Problem details> Among the entries below, one stretch runs from the line that contains "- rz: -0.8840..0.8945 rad" through the line that contains "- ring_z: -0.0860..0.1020". Repeat that stretch exactly, ends included, and only that.

START Data for analysis

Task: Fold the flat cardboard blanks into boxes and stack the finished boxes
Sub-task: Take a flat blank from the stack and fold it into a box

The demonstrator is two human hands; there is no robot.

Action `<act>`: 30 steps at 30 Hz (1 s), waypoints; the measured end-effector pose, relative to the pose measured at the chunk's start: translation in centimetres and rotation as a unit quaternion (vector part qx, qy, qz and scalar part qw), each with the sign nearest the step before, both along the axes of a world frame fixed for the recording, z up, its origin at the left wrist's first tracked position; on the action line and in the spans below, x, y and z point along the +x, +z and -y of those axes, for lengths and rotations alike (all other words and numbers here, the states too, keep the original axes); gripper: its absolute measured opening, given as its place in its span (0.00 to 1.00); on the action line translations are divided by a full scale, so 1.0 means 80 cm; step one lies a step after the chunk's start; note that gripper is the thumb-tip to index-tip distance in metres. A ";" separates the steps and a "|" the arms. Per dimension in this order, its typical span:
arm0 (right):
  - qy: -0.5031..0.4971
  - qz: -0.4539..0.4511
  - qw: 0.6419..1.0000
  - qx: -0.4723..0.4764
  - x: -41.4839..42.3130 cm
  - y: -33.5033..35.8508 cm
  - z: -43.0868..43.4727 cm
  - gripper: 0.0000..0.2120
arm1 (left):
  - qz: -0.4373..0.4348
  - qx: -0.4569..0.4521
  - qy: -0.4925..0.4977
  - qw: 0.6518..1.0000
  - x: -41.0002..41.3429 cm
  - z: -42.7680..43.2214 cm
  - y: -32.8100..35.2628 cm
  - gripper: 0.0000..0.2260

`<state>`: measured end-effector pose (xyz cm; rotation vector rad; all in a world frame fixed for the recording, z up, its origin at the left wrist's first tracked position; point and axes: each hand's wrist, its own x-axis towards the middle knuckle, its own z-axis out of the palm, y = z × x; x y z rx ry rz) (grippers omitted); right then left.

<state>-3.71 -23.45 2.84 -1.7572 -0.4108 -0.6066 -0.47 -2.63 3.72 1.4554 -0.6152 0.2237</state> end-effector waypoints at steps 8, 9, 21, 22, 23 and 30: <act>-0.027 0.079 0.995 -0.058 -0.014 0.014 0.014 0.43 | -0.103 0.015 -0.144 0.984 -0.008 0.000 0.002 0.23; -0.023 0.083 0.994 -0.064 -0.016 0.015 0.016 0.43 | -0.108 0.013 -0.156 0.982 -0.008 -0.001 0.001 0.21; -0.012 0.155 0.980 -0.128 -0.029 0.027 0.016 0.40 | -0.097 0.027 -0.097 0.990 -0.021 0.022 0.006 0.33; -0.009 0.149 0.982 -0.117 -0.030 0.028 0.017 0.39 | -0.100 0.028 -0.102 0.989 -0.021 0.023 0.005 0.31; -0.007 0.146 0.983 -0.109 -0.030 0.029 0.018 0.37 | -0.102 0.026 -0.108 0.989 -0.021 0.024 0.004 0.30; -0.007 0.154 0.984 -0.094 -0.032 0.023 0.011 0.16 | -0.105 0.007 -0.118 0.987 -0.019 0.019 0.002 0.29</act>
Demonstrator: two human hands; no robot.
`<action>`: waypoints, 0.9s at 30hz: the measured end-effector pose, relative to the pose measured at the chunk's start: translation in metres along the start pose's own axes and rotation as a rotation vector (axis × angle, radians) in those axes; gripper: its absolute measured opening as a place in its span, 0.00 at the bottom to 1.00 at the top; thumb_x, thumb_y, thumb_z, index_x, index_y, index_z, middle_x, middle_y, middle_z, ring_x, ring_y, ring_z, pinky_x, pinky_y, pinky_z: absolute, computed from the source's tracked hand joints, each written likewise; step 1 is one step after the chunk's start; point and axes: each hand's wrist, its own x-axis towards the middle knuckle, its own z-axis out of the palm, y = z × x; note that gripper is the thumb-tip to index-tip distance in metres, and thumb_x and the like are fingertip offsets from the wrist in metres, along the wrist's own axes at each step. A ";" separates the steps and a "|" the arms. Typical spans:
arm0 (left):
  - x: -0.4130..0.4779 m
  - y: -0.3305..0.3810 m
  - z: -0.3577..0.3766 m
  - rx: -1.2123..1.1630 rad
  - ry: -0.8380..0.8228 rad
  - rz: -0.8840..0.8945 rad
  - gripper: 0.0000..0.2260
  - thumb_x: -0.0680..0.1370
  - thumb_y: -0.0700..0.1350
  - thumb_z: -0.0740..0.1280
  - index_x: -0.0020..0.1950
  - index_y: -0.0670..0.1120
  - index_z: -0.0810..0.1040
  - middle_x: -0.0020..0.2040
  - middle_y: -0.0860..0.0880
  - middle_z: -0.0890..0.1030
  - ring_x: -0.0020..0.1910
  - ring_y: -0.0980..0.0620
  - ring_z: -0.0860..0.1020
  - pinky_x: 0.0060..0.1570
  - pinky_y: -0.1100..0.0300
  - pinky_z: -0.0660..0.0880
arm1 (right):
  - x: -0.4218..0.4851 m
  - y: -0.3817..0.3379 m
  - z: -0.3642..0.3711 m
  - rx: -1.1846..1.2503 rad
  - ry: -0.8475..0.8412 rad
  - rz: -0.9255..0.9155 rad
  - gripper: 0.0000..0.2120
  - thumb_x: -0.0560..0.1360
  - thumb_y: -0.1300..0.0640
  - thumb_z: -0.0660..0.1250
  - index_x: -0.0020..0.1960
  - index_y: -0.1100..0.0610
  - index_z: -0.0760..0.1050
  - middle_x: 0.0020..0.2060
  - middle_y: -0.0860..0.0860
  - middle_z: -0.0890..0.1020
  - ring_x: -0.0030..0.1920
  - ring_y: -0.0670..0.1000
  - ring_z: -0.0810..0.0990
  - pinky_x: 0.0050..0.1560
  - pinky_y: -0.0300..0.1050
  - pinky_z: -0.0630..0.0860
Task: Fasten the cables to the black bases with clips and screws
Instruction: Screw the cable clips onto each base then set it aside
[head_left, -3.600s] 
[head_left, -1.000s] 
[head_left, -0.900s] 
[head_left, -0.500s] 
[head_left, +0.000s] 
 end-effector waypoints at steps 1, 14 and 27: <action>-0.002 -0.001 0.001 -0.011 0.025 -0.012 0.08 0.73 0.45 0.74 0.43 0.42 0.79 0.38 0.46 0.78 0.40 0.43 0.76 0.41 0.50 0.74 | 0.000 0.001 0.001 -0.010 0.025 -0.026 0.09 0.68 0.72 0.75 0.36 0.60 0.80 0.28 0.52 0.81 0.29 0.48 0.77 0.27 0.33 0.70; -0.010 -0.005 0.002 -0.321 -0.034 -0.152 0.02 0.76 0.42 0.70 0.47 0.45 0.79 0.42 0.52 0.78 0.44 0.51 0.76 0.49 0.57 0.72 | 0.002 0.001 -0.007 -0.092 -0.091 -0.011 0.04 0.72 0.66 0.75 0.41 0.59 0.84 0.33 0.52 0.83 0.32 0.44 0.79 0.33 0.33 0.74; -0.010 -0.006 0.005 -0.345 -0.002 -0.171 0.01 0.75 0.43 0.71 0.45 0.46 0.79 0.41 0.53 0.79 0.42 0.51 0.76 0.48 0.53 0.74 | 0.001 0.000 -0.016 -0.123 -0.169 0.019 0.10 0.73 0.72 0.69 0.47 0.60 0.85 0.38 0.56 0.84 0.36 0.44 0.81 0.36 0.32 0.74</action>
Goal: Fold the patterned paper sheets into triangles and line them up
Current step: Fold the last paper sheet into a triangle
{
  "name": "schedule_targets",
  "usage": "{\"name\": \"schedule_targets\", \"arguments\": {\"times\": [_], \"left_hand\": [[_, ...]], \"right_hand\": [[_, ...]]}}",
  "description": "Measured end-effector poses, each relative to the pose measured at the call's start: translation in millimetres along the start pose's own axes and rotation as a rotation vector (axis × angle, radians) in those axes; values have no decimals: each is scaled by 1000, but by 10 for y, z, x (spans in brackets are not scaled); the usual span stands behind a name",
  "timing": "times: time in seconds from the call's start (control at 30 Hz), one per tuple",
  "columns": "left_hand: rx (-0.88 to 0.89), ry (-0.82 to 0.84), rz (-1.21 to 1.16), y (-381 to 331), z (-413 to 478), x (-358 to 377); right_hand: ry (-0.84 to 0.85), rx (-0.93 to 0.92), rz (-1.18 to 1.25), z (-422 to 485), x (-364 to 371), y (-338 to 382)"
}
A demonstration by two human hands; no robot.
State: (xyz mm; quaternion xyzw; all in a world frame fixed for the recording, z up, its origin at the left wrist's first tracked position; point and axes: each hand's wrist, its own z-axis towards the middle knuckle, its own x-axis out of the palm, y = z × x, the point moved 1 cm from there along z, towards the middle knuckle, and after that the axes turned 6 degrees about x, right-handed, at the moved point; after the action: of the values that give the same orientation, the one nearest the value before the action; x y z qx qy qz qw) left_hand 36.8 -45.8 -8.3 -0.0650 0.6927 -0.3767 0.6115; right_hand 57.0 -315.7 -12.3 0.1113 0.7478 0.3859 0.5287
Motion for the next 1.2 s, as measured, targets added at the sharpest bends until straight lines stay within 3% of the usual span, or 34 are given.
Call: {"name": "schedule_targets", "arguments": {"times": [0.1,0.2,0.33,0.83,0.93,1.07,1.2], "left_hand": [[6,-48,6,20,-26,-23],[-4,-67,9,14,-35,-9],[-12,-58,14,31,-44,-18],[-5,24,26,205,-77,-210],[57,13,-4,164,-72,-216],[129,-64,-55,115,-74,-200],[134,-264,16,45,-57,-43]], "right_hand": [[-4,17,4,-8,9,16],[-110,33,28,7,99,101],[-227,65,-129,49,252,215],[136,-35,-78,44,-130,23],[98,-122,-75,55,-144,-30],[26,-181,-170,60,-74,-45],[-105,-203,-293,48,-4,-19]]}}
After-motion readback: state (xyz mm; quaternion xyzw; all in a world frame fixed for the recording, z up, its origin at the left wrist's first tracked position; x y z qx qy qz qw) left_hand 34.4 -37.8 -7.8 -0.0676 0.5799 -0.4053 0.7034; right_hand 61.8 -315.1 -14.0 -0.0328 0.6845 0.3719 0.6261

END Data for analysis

Result for this task>
  - rz: -0.8840..0.8945 rad
  - gripper: 0.0000..0.2260
  - thumb_x: -0.0680..0.1370
  - thumb_y: -0.0700..0.1350
  - thumb_z: -0.0740..0.1280
  - index_x: -0.0020..0.1950
  - index_y: -0.0670..0.1120
  - index_z: -0.0810..0.1040
  - middle_x: -0.0020..0.2040
  - middle_y: -0.0860..0.0880
  - middle_z: -0.0890..0.1030
  - ring_x: -0.0020..0.1910
  - ring_y: -0.0980..0.0620
  - ring_z: -0.0860..0.1020

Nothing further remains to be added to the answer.